Review of The Falls (1980)
Peter Greenaway (writer-director).
Seen in 2016.
A Violent Unknown Event (VUE, view) occurring at an unspecified time and place has killed many. Survivors affected but not immediately killed by the VUE are identifiable by their physical mutations, systematized dream patterns, mental derangements, and massive changes in language, as charted in this series of biographies.
Literary wank. The basic premise and subject of the narrative are science fiction, reminiscent of Ishikawa’s “Where do the Birds Fly Now?” (1971), but unlike Ishikawa, Greenaway shies away from every trope of science fiction as a genre of cinema.

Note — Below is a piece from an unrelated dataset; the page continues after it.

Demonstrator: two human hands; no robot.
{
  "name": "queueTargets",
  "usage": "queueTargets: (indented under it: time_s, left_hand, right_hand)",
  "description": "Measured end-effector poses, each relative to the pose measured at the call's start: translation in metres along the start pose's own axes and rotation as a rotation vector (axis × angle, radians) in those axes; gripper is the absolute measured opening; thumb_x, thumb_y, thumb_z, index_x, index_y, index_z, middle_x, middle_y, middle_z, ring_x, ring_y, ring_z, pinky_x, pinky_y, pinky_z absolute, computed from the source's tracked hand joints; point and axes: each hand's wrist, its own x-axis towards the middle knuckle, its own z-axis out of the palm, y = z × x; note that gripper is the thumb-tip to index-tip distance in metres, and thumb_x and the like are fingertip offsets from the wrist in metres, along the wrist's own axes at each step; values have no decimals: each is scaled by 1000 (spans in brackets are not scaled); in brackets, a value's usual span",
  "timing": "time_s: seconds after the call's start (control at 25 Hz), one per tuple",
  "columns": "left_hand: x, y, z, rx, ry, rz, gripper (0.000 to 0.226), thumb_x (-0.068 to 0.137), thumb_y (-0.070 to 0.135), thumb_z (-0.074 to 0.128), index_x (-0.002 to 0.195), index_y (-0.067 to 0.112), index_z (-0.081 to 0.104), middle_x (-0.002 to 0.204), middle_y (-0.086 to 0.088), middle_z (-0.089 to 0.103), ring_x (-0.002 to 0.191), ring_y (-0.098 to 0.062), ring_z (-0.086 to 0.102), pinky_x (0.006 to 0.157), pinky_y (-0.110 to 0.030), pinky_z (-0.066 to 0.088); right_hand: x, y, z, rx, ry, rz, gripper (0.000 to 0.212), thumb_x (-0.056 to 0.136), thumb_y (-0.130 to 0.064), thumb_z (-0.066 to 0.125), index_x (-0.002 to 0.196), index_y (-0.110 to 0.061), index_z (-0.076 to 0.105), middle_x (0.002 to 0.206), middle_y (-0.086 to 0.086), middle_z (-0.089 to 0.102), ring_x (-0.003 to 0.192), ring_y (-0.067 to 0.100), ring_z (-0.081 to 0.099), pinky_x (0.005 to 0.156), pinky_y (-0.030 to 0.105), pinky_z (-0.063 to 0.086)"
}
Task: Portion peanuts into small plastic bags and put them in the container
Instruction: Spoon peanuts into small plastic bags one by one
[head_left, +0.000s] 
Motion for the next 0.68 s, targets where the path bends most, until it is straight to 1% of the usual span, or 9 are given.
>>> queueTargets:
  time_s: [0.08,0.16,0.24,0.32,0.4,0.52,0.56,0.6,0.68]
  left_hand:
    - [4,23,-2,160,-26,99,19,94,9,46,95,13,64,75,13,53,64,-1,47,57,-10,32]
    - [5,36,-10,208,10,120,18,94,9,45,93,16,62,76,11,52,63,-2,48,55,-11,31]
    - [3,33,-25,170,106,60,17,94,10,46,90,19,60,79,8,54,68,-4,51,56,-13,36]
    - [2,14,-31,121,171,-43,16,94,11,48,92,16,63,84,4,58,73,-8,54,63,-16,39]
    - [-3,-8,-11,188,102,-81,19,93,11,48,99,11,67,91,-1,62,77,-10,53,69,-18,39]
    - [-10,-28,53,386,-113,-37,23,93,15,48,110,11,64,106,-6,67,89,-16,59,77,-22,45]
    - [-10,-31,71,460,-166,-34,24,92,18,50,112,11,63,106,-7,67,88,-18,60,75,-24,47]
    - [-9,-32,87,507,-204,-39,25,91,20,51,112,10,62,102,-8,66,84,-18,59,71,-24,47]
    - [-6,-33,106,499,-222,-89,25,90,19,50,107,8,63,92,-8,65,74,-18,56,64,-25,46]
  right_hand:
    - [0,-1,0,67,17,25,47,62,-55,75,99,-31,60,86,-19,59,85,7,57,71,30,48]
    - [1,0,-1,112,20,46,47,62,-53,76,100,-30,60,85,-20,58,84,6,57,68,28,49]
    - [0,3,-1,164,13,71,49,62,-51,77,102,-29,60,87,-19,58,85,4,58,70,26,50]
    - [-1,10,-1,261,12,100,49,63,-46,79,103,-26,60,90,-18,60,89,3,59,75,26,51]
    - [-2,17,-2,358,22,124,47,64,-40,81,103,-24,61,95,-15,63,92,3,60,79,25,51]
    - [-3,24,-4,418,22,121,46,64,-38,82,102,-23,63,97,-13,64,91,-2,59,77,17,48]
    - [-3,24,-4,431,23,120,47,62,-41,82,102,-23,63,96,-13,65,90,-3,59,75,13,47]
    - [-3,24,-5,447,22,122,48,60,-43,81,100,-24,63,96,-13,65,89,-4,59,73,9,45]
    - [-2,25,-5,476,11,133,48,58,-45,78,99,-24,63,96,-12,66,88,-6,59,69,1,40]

In a different writer’s hands, the basic ideas here could have become The Birds (1963) (explicitly referenced in this film’s 68th and 69th chapters), The Crazies (1973) or Pontypool (2008), but Greenaway is clearly not interested in anything so banal as mimesis. True to the form of minimally plotted “literary” fiction, he does his best to fail to describe or explain the event and its consequences. He fails continuously and purposefully, in joyously complex prose, full of peculiar names and vocabulary, drily delivered by a series of narrators, translators and talking-head experts, all of whom take the task of failure seriously.
To illustrate grotesque deformities, Greenaway uses only a bit of splotchy red cosmetics in one sequence, otherwise eschewing the craft of special effects. Similarly, there is little movement in the film as a whole, little synchronized sound, and repetitive music by Michael Nyman.
The result is profoundly silly and this is partly intended. The individual episodes are rarely very imaginative, but I sat through it with constant mild amusement at the density of its intricate web of references to itself, to other early work by Greenaway, and to history. As the script states in its 4th chapter, “Well, the coincidences seem inexhaustible, obviously. But I leave it entirely to the experts.”
The main source of entertainment here is Greenaway’s obsessive, self-conscious system-building itself. It’s similar to Wes Anderson’s style but lacks Anderson’s visual focus and talent. The early Greenaway—this is his first feature film—is so much more of a novelist that watching this is indistinguishable from reading, which is strange considering his love of painting.